## PROBLEM DETAILS:
Return all of the lines below exactly as they are.

## DATA PROVIDED:
==============================
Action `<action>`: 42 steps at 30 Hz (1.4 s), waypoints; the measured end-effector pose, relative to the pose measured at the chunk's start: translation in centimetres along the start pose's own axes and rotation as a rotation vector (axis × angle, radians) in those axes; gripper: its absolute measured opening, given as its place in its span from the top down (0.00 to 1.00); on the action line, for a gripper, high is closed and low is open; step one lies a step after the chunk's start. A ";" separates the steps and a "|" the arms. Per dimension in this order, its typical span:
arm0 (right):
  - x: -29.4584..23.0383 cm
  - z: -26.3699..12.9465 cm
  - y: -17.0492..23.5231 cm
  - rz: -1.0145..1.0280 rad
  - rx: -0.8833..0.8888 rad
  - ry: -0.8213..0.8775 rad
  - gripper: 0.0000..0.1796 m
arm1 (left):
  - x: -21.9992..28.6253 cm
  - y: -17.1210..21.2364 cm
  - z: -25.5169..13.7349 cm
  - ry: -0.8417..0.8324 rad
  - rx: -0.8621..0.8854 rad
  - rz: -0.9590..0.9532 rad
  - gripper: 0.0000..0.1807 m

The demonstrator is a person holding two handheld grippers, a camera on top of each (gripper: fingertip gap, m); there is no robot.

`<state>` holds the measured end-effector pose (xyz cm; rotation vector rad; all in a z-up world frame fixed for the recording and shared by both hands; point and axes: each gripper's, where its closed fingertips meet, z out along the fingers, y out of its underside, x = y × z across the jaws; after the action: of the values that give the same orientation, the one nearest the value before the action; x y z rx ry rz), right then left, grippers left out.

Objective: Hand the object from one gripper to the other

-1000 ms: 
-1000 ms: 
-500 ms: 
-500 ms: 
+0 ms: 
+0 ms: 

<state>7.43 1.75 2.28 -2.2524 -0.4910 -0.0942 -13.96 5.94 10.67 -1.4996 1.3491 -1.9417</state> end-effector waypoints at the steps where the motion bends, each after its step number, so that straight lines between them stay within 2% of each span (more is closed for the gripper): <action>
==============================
## EXERCISE RESULT:
Action `<action>`: 42 steps at 30 Hz (1.4 s), waypoints; the measured end-effector pose, relative to the pose measured at the chunk's start: translation in centimetres along the start pose's own axes and rotation as a rotation vector (axis × angle, radians) in those axes; gripper: its absolute measured opening, given as its place in its span from the top down (0.00 to 1.00); on the action line, for a gripper, high is closed and low is open; step one lies a step after the chunk's start. A ";" separates the steps and a "|" the arms. Per dimension in this order, its typical span:
arm0 (right):
  - x: -29.4584..23.0383 cm
  - z: -26.3699..12.9465 cm
  - y: -17.0492..23.5231 cm
  - rz: -1.0145..1.0280 rad
  - rx: -0.8833..0.8888 rad
  - ry: -0.8213..0.8775 rad
  - gripper: 0.0000..0.1796 m
arm1 (left):
  - x: -21.9992..28.6253 cm
  - y: -17.1210..21.2364 cm
  - z: -25.5169..13.7349 cm
  - ry: -0.8417..0.8324 rad
  - rx: -0.8621..0.8854 rad
  - rz: -0.9590..0.9532 rad
  - gripper: 0.0000..0.1807 m

The demonstrator is a person holding two handheld grippers, a camera on top of each (gripper: fingertip gap, m); there is no robot.

`<state>` holds the measured end-effector pose (xyz cm; rotation vector rad; all in a z-up world frame fixed for the recording and shared by both hands; point and axes: each gripper's, where its closed fingertips meet, z out along the fingers, y out of its underside, x = y × z across the jaws; after the action: of the values that give the same orientation, the one nearest the value before the action; x y z rx ry rz), right then left, grippers left out.

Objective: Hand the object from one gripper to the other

-1000 ms: 
-1000 ms: 
-500 ms: 
-500 ms: 
+0 ms: 
+0 ms: 

<state>7.43 1.75 2.28 -2.2524 -0.4910 -0.0942 -13.96 5.94 10.67 -1.4996 1.3491 -1.9417</state> end-effector waypoints at the steps where the motion bends, each after its step number, so that straight lines between them stay within 2% of each span (more is closed for the gripper): <action>

Work on this exercise has been finished.